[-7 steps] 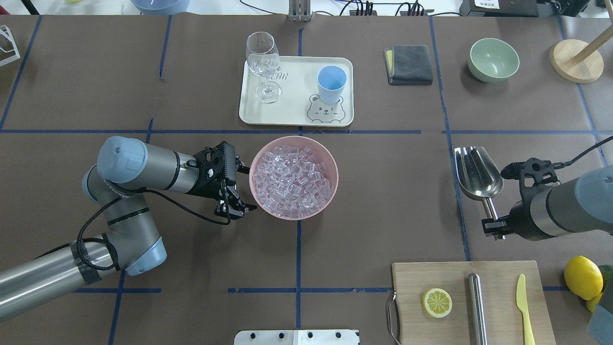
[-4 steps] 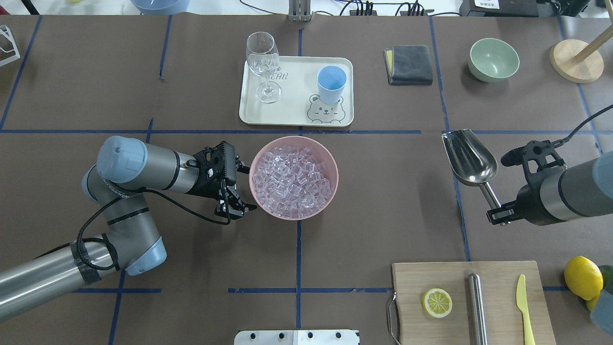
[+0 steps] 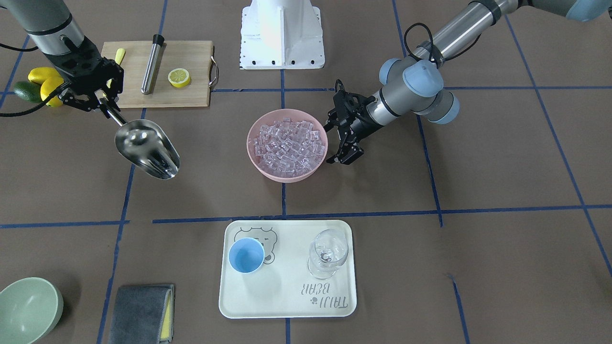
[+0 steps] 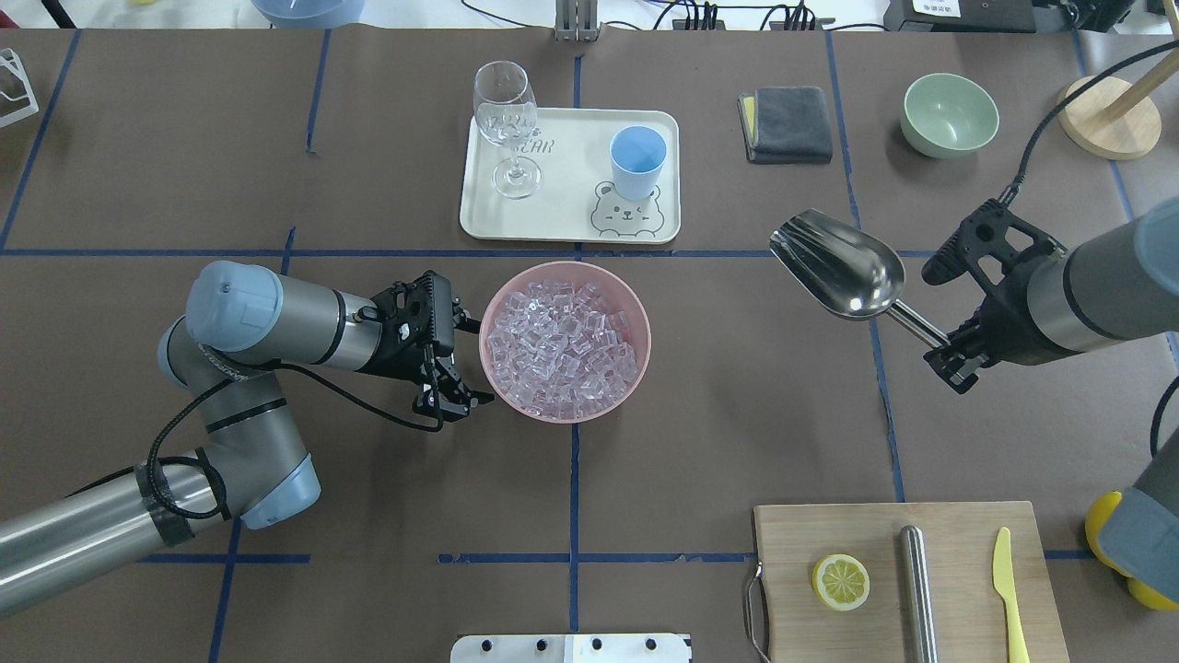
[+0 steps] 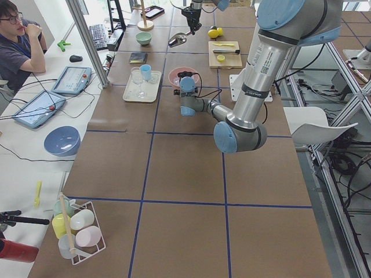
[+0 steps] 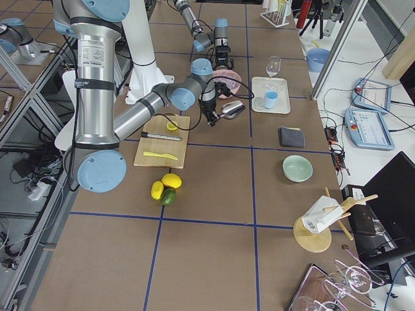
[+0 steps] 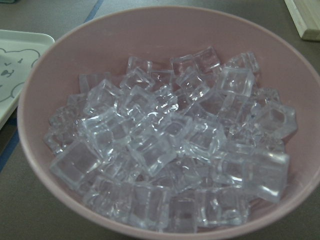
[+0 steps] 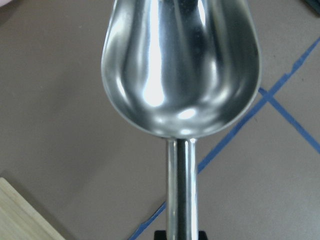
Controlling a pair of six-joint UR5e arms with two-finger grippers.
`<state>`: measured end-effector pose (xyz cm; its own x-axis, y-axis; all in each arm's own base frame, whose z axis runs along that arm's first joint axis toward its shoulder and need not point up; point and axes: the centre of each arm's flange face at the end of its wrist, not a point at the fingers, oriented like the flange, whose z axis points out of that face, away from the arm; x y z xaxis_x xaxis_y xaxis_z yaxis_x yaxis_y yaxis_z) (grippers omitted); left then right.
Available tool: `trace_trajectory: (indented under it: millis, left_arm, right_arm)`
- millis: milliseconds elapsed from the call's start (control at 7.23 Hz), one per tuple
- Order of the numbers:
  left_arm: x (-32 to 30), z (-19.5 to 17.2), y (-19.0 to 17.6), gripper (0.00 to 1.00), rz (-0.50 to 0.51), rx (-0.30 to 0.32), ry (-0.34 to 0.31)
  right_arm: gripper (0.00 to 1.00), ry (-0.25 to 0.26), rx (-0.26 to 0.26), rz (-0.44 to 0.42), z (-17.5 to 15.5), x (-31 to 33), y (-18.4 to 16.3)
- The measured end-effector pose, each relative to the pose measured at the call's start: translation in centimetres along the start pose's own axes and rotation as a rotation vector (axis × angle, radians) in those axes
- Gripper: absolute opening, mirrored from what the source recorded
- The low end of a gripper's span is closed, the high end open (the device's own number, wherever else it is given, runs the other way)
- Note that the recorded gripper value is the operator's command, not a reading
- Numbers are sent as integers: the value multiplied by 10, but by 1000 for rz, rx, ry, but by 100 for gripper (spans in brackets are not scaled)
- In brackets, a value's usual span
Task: Put ice in cup with scoop
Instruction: 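Lift the scoop with the right gripper and carry it over the bowl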
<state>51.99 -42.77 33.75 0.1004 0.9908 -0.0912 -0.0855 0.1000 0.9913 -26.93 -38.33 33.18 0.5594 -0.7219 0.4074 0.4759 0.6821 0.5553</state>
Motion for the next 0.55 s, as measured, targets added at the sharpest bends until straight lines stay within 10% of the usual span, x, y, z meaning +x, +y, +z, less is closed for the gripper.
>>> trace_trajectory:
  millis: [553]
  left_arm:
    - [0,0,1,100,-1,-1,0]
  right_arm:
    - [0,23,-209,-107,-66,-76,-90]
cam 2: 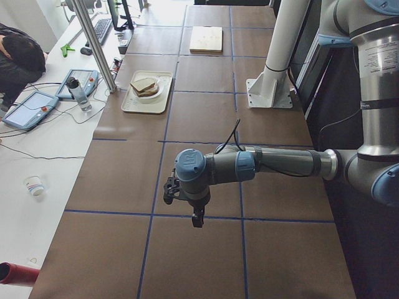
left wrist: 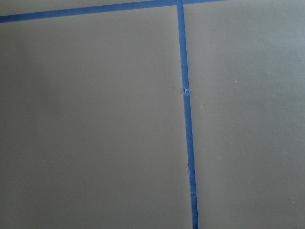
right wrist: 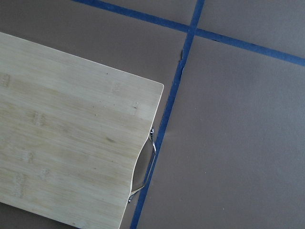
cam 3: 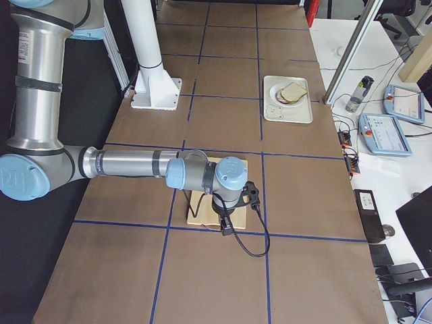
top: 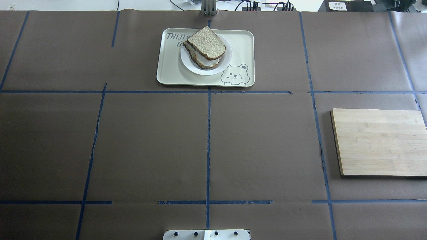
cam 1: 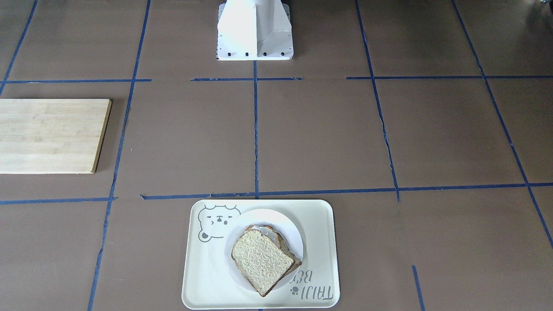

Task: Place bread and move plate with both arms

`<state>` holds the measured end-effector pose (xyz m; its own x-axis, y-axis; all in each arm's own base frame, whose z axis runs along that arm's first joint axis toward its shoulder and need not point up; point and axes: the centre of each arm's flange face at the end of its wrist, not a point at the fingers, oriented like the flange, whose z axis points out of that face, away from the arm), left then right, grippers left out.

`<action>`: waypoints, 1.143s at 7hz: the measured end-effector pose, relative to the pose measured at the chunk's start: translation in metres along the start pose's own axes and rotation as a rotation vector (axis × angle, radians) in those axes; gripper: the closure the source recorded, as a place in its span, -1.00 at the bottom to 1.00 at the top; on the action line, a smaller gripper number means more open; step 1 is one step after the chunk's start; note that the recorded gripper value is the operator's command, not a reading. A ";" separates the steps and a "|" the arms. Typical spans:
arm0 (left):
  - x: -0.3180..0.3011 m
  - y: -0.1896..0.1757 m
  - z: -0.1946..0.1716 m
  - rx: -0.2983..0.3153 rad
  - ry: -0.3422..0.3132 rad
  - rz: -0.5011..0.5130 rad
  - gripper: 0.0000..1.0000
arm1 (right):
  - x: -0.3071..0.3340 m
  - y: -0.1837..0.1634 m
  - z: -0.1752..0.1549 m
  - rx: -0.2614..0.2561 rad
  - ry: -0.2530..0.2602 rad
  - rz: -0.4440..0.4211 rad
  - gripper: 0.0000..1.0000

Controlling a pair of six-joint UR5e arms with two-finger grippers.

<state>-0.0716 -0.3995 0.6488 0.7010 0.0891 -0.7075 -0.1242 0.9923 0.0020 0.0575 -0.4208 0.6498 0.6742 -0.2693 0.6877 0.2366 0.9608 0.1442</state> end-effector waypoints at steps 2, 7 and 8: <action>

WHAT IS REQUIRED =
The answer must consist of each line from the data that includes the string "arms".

ANSWER SECTION =
Controlling a pair of six-joint UR5e arms with two-finger grippers.
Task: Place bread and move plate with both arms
`<action>`: waypoints, 1.143s at 7hz: the measured end-effector pose, relative to the pose measured at the chunk's start: translation in metres along the start pose's own axes and rotation as a rotation vector (axis × angle, radians) in those axes; gripper: the closure the source recorded, as a place in its span, -1.00 at the bottom to 1.00 at the top; on the action line, a smaller gripper number means more open; step 1 is one step after the chunk's start; note that the recorded gripper value is the operator's command, not a reading. A ";" separates the steps and a "|" the arms. Typical spans:
Controlling a pair of six-joint UR5e arms with two-finger grippers.

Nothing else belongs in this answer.